The U.S. medical body, California health center LifeLong Medical Care, has been struck by a ransomware attack. The attack was sufficiently wide to leak personally identifiable information of around 115,000 patients across numerous health organizations.
The incident came to light after cloud IT provider Netgain Technologies, discovered a breach in November 2020 that impacted numerous healthcare organizations. LifeLong Medical Care was not informed about the breach until late February 2021. In August 2021 the body learned that its patient data had been compromised, according to the website Health Security.
Looking at this worrying cybersecurity incident for Digital Journal is expert Pravin Rasiah, who is the VP of Product, CloudSphere.
Rasiah notes how healthcare bodies appear to be vulnerable to cyberattacks in the past year or so. The reason for this relates to the treasure trove of personal and health-related data that is available and which can be sold illegally on the dark web.

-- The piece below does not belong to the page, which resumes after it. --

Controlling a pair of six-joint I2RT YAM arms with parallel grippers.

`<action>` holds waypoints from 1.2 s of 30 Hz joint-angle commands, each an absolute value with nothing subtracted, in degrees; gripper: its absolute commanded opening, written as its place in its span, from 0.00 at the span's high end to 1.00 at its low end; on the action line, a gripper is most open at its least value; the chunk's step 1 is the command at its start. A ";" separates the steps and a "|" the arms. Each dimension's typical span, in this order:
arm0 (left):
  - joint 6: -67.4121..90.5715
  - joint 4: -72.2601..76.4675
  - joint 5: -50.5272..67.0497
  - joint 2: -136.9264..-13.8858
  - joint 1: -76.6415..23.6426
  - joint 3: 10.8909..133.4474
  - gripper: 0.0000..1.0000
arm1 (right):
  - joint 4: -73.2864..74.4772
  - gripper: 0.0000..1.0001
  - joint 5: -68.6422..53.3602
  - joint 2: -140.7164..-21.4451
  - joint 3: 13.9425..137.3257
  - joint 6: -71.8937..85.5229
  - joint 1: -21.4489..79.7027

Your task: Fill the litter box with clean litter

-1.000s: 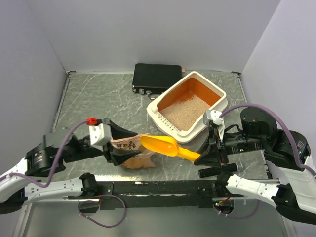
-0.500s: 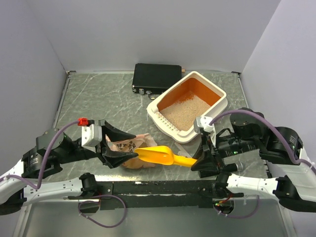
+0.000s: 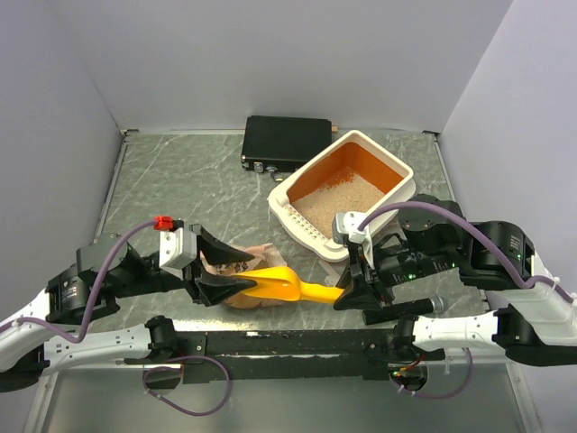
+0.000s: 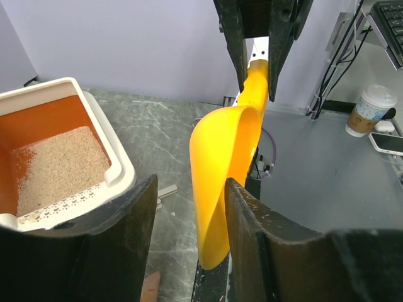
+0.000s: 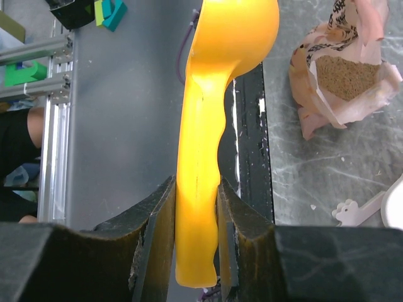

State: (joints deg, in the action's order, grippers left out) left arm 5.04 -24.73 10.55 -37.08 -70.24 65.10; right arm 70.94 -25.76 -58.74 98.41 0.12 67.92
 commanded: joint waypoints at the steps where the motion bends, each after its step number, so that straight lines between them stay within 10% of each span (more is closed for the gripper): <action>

More than 1 in 3 health care organizations globally reported being hit by ransomware in 2020, according to a survey of IT professionals
According to Rasiah: “Entrusted with collecting and storing sensitive patient data, healthcare systems must have proper security measures in place to prevent data breaches such as these, and this responsibility extends to third-party partners and vendors.”
The method of holding and transferring data may be a reason for the inherent vulnerability, Rasiah notes. By this he means the cloud environment, as he explains: “The complexity of cloud environments means that without proper visibility into where data is stored and what guardrails are in place to protect it, organizations are more vulnerable to cyberattacks and confidential patient information can easily be exposed and potentially misused by malicious actors.”
In terms of the actions needed, Rasiah recommends: “It is critical that healthcare systems invest in a comprehensive set of security tools to monitor and control security status in real time, minimizing the potential attack surface and providing holistic observability into the cloud landscape.”